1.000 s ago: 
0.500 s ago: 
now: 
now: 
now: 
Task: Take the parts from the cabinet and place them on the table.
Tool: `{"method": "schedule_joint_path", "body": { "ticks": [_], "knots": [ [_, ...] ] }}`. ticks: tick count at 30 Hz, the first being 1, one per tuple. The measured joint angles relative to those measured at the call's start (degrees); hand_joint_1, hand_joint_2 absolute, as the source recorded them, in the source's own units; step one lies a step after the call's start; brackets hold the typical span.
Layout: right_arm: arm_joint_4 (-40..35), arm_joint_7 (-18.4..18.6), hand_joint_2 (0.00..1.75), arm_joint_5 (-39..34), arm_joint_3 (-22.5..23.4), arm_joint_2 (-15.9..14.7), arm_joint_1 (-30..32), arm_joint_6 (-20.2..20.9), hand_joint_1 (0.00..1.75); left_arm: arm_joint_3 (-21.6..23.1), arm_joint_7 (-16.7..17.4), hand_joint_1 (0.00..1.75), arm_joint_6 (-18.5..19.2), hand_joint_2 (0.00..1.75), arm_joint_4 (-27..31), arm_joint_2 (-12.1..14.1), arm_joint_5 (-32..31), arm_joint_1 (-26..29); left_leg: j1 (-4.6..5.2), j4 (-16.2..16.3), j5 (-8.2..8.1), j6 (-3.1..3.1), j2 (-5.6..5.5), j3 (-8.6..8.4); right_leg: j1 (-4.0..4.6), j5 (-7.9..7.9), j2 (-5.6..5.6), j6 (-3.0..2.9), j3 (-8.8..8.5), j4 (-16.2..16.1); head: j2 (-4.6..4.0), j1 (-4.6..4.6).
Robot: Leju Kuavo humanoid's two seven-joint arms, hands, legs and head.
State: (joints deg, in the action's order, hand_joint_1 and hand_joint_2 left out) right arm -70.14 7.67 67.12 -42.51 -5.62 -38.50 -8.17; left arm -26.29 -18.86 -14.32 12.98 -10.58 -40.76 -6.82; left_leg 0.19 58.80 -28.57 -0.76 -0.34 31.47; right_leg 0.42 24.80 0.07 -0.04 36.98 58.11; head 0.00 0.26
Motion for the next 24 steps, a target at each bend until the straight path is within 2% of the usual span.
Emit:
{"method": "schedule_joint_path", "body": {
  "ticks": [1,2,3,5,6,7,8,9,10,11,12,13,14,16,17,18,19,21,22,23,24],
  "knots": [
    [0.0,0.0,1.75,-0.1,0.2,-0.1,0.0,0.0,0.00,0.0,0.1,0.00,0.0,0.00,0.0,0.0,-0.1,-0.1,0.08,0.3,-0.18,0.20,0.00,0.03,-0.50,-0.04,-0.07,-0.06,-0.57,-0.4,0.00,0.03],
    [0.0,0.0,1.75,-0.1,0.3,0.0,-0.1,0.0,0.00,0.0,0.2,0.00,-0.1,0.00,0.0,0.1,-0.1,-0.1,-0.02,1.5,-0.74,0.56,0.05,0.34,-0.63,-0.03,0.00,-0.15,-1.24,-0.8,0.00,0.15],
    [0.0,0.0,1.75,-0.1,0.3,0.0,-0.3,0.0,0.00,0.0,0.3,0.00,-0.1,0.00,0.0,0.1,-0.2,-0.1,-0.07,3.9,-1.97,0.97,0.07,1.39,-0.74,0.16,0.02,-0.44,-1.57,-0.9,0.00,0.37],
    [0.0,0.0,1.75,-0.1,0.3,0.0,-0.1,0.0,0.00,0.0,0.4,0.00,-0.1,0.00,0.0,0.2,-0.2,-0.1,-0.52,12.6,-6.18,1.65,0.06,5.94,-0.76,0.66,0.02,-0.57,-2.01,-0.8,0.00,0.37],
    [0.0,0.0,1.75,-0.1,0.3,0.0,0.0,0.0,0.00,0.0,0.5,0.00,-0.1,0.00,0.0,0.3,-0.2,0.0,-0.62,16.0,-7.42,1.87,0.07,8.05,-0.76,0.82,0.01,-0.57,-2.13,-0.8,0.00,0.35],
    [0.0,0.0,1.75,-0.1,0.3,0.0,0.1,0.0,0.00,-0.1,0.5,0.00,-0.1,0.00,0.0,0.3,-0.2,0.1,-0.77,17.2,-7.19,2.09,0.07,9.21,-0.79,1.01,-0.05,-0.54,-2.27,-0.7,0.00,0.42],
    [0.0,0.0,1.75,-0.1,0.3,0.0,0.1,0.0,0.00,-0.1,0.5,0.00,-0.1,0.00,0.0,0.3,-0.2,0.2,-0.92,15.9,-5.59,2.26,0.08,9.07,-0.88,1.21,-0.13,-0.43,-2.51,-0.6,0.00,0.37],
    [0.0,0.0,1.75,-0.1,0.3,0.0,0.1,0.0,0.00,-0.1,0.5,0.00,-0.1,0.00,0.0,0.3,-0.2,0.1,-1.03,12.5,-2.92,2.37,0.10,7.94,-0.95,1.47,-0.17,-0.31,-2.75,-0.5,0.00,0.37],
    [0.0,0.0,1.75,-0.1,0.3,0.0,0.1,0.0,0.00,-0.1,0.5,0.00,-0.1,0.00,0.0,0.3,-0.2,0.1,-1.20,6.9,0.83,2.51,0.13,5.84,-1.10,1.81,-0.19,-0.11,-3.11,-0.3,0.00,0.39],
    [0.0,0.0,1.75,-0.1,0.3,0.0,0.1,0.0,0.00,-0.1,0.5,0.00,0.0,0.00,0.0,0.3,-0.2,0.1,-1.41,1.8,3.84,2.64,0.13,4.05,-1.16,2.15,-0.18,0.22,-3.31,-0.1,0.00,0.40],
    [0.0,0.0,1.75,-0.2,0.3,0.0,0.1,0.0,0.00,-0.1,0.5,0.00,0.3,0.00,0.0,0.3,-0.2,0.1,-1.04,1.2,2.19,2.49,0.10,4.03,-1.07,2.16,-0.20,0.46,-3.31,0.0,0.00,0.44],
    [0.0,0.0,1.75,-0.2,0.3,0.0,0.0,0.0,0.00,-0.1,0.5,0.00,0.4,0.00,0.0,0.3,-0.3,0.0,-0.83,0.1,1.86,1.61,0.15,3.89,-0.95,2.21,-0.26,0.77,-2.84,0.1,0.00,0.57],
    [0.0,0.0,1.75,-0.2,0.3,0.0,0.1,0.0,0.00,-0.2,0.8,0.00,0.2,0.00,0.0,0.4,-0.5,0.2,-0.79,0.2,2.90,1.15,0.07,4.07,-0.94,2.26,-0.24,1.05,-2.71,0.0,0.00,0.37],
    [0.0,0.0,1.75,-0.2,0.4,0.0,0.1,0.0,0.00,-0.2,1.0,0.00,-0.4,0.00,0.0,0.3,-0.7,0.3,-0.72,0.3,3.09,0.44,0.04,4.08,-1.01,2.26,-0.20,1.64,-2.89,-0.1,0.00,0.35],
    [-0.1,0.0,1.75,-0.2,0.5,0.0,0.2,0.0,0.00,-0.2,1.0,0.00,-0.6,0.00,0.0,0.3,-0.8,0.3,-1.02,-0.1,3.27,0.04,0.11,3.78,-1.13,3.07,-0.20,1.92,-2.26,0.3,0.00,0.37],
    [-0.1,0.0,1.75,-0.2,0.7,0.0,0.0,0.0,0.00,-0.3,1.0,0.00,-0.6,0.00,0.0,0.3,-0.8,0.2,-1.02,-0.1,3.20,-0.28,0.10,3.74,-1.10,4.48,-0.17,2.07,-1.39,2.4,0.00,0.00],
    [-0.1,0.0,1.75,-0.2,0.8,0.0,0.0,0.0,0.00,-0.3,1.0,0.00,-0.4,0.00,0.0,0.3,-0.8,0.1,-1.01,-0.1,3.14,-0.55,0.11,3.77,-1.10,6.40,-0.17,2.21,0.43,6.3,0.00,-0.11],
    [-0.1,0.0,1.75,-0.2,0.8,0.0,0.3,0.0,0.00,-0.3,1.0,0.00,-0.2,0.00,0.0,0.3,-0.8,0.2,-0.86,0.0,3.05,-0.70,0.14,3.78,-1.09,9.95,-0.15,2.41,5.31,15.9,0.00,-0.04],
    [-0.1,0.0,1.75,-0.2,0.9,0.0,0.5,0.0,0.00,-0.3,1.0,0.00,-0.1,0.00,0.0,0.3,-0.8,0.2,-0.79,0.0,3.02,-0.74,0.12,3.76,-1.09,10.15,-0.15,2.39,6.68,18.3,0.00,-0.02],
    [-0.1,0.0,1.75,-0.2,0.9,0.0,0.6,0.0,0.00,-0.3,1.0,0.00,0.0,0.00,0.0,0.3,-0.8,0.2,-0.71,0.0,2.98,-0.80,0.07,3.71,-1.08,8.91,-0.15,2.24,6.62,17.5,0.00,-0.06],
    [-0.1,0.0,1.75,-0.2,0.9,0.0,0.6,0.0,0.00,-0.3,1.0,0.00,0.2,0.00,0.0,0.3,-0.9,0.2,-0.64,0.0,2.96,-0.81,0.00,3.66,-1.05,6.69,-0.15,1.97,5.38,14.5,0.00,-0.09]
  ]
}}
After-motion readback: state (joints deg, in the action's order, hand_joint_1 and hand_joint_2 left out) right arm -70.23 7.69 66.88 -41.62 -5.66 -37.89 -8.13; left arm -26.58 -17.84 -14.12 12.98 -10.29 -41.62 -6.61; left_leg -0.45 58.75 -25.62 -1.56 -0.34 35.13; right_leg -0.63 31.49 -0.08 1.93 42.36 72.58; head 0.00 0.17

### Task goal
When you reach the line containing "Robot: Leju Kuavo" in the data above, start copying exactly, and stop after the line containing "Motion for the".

### Result of the task
Robot: Leju Kuavo humanoid's two seven-joint arms, hands, legs and head.
State: (joints deg, in the action's order, hand_joint_1 and hand_joint_2 left out) right arm -70.14 7.67 67.12 -42.51 -5.62 -38.50 -8.17; left arm -26.29 -18.86 -14.32 12.98 -10.58 -40.76 -6.82; left_leg 0.19 58.80 -28.57 -0.76 -0.34 31.47; right_leg 0.42 24.80 0.07 -0.04 36.98 58.11; head 0.00 0.26
Motion for the next 24 steps, a target at each bend until the straight path is within 2% of the usual span.

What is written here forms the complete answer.